SREDA’s January 2019 economic outlook for Saskatchewan projected GDP growth for the year at 1.6 per cent, with 1.8 per cent for 2020—modest in comparison to previous years, but can we call it “bad?” Saskatchewan’s economic growth is inhibited by decreases in commodity prices, but competition remains alive and well in certain industries such as agriculture, technology, science and innovation.

K+S Potash Canada Bethune Mine.

K+S Potash Canada Bethune Mine.

“The good news is, we have one of North America’s diversified economies,” says David Froh, Vice President of Economic Development Regina. “Relatively speaking, we’re stable, and our population is one of the fastest growing and youngest in the country. We’re operating from a position of strength.”

With $151 billion in new investments since 2008, according to Statistics Canada, what makes Saskatchewan attractive for investors?

Steve McLellan, CEO of Saskatchewan Chamber of Commerce, points to three major factors. “We have the right resources,” he says. “Saskatchewan has the most amazing resource capacities in the world. We have abundance in raw product.”

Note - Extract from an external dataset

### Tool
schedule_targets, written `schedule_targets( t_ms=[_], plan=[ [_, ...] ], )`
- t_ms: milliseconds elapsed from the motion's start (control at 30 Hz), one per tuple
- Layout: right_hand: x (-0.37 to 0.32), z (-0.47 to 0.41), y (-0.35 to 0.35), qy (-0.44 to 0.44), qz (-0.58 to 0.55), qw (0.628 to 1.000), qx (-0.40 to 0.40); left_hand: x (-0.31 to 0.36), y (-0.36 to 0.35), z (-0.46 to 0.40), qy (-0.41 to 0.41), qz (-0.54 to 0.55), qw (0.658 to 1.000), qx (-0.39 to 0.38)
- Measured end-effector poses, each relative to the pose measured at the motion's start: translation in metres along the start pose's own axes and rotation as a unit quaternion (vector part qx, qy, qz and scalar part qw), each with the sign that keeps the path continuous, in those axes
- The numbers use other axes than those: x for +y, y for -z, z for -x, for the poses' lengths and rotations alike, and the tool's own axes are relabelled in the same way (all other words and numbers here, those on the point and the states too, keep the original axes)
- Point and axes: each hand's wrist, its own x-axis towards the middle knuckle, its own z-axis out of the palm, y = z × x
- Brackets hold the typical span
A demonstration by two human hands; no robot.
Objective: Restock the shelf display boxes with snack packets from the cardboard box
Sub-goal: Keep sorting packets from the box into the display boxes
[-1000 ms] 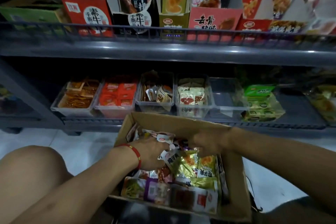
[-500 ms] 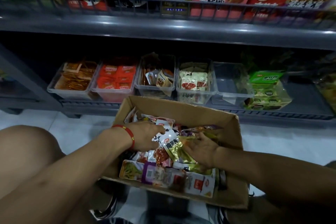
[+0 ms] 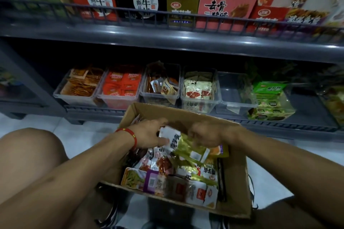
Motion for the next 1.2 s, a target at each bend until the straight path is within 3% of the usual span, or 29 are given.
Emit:
schedule_targets(
  t_ms=[100,200,333,433,600,833,1033,1133,1200],
  plan=[
    [0.008,0.015,0.029,0.040,-0.219,0.974,0.051,0.002,0.002,0.001,-0.001,0.189,0.978,0.089],
    [0.011,0.027,0.038,0.049,-0.425,0.901,0.073,0.005,0.013,0.004,0.019,0.384,0.911,0.151],
    [0.006,0.035,0.053,0.028,-0.579,0.803,0.139,0.002,0.034,0.011,0.002,0.493,0.843,0.215],
    [0.009,0.045,0.065,0.018,-0.599,0.781,0.175,0.000,0.043,0.016,-0.010,0.554,0.799,0.232],
    [0.011,0.058,0.082,0.056,-0.612,0.759,0.214,0.002,0.051,0.016,-0.052,0.573,0.778,0.254],
    [-0.034,0.046,0.054,0.090,-0.657,0.740,0.115,0.028,0.044,0.017,-0.080,0.630,0.743,0.214],
    [-0.062,0.033,0.042,0.040,-0.584,0.777,0.231,0.026,0.039,0.008,-0.020,0.690,0.683,0.239],
    [-0.063,0.034,0.048,0.047,-0.607,0.742,0.279,0.028,0.042,0.011,-0.014,0.712,0.661,0.239],
    [-0.065,0.035,0.051,0.052,-0.628,0.720,0.293,0.034,0.043,0.013,-0.020,0.681,0.688,0.250]
  ],
)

The second feature he points at is the Saskatchewan people. “We have people who will partner, who want to partner, with you. The human factor consists of expertise in everything from accounting to the legal perspective. And our municipalities are extremely investment friendly.”

The last indicator Saskatchewan is great for investment? The regulatory environment. McLellan says the past 10 years have been period of transformation, making it easy to do business here. “We’re not perfect yet, but Saskatchewan is a good environment for investment.”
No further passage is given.